- [Aim of the exercise]
Pull every line holding the word "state" from the data below and copy it.

_ _ _ _

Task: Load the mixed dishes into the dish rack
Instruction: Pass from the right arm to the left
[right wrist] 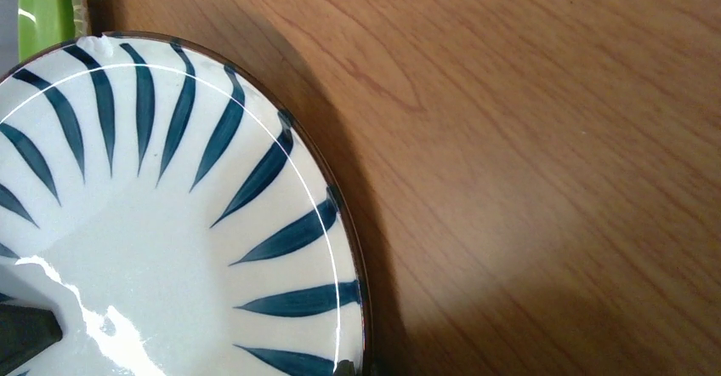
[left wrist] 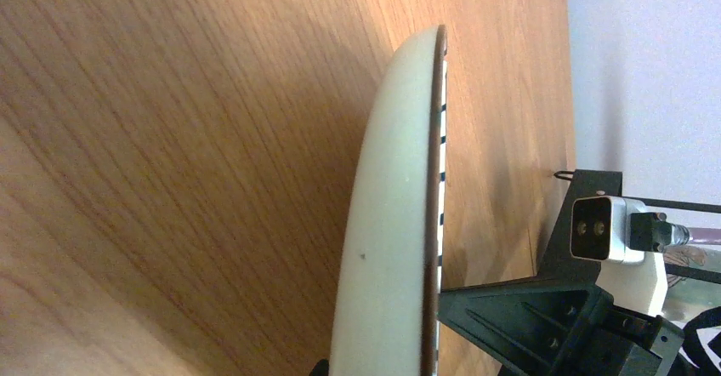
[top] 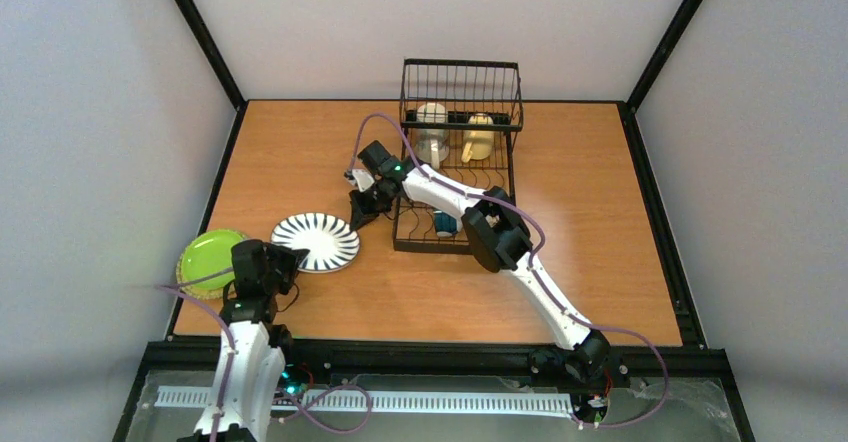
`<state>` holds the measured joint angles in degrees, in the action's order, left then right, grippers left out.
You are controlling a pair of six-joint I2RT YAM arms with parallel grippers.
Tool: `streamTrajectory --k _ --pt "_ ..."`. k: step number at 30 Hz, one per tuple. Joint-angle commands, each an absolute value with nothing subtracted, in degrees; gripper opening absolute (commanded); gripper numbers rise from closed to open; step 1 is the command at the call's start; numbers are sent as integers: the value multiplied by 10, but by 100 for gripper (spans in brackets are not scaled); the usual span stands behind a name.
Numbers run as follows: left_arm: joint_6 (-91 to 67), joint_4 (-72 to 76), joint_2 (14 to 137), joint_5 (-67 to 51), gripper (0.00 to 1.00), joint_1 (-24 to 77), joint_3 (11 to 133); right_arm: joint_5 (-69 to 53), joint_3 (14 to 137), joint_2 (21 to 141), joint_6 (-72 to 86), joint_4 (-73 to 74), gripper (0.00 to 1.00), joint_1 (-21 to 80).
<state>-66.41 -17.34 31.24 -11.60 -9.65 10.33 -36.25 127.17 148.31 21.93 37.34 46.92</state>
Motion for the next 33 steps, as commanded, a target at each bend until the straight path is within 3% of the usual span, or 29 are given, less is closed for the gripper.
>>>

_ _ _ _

- [Answer space]
`<state>` holds the measured joint angles in degrees, in the action's order, left then right, grippers left out.
<state>-66.41 -17.34 31.24 -11.60 -9.65 10.33 -36.25 127.17 148.31 21.93 37.34 46.92</state>

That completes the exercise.